Description of the task » Show the lines below where "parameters" occurs.

Information supplied »
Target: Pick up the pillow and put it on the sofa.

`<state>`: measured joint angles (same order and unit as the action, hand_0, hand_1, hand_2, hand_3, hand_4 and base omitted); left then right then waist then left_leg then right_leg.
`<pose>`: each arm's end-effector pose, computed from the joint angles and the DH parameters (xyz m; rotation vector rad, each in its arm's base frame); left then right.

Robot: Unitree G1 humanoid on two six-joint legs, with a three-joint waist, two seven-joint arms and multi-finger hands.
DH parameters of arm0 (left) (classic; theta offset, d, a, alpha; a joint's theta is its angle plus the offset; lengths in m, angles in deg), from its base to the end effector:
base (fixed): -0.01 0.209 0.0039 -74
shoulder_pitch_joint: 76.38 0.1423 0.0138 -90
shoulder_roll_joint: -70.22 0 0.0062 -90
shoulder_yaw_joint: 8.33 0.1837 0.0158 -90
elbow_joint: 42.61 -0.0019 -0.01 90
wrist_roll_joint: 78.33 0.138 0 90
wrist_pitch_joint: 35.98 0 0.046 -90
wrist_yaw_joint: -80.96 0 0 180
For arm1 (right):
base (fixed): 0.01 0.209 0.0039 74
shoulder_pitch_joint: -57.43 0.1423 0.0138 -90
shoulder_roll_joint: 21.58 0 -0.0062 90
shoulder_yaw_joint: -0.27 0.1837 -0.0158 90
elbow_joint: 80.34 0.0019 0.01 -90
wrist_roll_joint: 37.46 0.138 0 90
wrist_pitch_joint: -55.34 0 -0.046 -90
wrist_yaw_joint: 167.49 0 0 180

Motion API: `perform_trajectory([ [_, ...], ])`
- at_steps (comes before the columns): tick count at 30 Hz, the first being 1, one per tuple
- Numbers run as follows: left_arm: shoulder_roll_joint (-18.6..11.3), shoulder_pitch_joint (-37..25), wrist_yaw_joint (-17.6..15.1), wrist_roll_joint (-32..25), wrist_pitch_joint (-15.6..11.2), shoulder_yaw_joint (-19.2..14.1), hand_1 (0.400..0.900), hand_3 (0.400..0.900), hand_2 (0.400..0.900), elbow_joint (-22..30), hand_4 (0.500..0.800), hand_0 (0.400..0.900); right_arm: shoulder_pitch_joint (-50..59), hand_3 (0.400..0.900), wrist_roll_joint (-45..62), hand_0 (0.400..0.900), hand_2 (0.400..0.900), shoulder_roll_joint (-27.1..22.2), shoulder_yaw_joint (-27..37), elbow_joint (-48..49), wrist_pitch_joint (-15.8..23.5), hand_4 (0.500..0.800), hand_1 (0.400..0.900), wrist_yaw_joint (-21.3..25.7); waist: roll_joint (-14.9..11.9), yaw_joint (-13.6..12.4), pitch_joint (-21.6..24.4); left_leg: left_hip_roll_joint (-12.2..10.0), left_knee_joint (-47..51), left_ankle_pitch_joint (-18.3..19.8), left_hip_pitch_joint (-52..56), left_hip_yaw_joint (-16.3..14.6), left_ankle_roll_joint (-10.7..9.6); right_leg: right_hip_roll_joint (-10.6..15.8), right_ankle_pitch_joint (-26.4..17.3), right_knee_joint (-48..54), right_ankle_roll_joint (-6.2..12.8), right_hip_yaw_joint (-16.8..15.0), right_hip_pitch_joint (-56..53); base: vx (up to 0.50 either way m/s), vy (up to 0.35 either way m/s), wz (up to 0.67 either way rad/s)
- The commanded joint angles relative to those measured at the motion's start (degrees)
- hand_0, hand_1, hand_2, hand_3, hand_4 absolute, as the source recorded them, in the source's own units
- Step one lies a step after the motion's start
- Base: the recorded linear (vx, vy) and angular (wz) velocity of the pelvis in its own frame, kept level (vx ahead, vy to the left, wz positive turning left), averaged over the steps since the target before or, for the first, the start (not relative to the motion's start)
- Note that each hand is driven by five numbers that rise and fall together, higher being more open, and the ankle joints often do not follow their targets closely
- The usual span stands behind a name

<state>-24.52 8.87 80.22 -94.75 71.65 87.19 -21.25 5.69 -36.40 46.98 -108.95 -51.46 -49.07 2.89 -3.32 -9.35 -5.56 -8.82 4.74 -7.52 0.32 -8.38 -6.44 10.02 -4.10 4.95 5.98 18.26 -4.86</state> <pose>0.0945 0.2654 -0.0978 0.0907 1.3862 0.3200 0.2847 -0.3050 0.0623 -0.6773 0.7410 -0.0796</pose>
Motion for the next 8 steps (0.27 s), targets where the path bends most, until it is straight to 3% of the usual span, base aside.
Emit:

Answer space »
`<pose>`: each arm's end-effector pose, computed from the joint angles and the DH parameters (xyz m; rotation vector rad, each in its arm's base frame); left then right.
DH parameters of arm0 (left) (classic; theta offset, d, a, alpha; a joint's theta is its angle plus the offset; lengths in m, angles in deg), from its base to the end effector:

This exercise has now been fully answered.